Le complexe d’Oedipe reste l’un des apports majeurs de la psychanalyse au décodage du fonctionnement humain. Il part du principe que tout petit garçon et toute petite fille désire (secrètement) entretenir un rapport sexuel avec le parent de sexe opposé tout en souhaitant le parent de même sexe pour parvenir à cette fin. On comprend que cette hypothèse ait été violemment critiquée lors de sa découverte, par Freud, au début du XXème siècle. Aujourd'hui, elle fait l'objet d'un relatif consensus dans l'univers des sciences humaines...

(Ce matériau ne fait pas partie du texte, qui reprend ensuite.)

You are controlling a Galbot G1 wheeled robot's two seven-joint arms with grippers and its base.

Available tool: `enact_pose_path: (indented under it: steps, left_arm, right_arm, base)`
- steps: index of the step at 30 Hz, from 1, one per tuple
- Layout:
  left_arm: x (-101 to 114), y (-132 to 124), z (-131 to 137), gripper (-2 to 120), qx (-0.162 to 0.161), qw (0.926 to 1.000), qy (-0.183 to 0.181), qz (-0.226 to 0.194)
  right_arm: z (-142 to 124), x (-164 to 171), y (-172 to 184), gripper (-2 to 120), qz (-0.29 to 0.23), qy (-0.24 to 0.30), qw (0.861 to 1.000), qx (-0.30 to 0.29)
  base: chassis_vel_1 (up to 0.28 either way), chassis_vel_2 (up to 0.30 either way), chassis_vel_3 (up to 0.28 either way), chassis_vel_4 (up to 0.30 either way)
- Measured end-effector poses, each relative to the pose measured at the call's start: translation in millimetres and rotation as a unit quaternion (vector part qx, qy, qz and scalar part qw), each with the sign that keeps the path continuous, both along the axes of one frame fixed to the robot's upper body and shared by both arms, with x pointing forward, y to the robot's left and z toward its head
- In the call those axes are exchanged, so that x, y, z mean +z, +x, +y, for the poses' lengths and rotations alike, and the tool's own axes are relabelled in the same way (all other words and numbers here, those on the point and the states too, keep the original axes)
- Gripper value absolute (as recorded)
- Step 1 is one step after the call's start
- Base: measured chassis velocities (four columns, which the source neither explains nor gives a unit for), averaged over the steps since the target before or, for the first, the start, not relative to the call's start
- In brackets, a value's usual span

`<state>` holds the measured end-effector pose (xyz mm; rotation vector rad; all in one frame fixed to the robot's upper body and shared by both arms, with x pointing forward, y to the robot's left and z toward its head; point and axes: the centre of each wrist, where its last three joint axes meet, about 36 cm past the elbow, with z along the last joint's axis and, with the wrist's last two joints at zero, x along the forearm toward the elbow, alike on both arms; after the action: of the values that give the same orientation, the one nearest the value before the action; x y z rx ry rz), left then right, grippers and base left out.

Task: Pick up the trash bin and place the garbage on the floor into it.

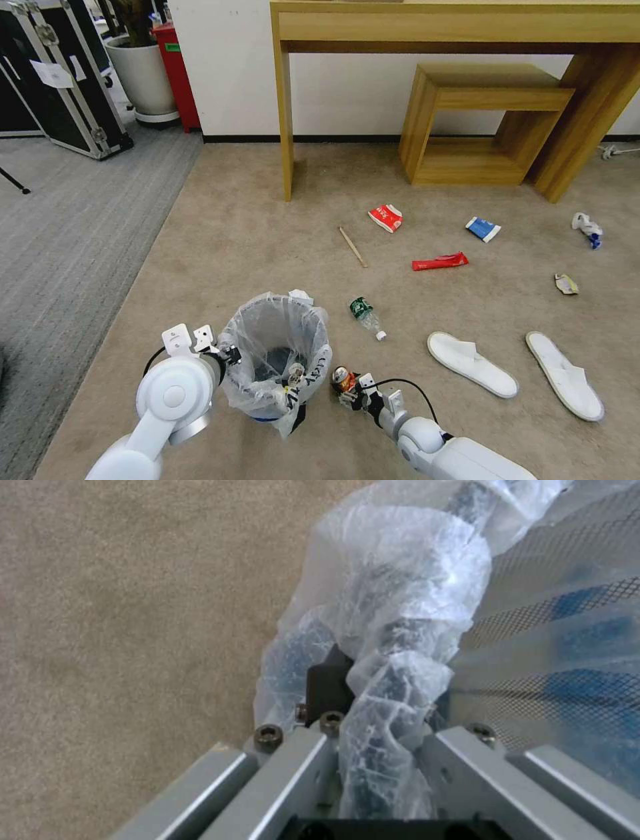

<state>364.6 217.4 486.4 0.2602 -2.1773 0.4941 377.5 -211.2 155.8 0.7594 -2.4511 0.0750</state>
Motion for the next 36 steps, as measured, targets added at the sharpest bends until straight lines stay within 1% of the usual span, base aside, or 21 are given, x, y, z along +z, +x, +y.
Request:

Les phases du complexe d’Œdipe
Différentes phases décrites par Freud puis généralisées par les générations de psychanalystes (tout au long du XXème siècle) permettent de mieux comprendre l’élaboration du complexe d’Oedipe dans la construction psycho-sexuelle de l’enfant… La « phase orale » met l’accent sur le plaisir intense éprouvé par le bébé au travers du lien nourricier entre sa bouche et le sein de sa mère. La phase « sadique anal » est celle où l’enfant apprend la maitrise de son sphincter et où se jouent les « offrandes » d’amour vis-à-vis de sa mère ainsi que les phénomènes de rétention (anale) essentiels dans sa construction. C’est également la période de la toute puissance et du « non » d’opposition.
Fin du complexe d’Œdipe
Pendant la phase de « latence » (avant dernière phase de la construction psycho-sexuelle), l’enfant renonce (ponctuellement) au désir éprouvé pour sa mère. Il s’agit d’une sorte de parenthèse avant la « phase génitale » (qui correspond à la possibilité pour l’enfant d’investir ses pulsions sexuelles vers d’autres femmes que sa mère). Il n’en reste pas moins que les différentes phases pendant lesquelles l’Œdipe est à l’œuvre marque et imprègne profondément le futur adulte. De sa capacité à renoncer à ses pulsions et désirs d’enfant (envers sa mère) dépendra la liquidation plus ou moins réussie de son complexe d’Œdipe.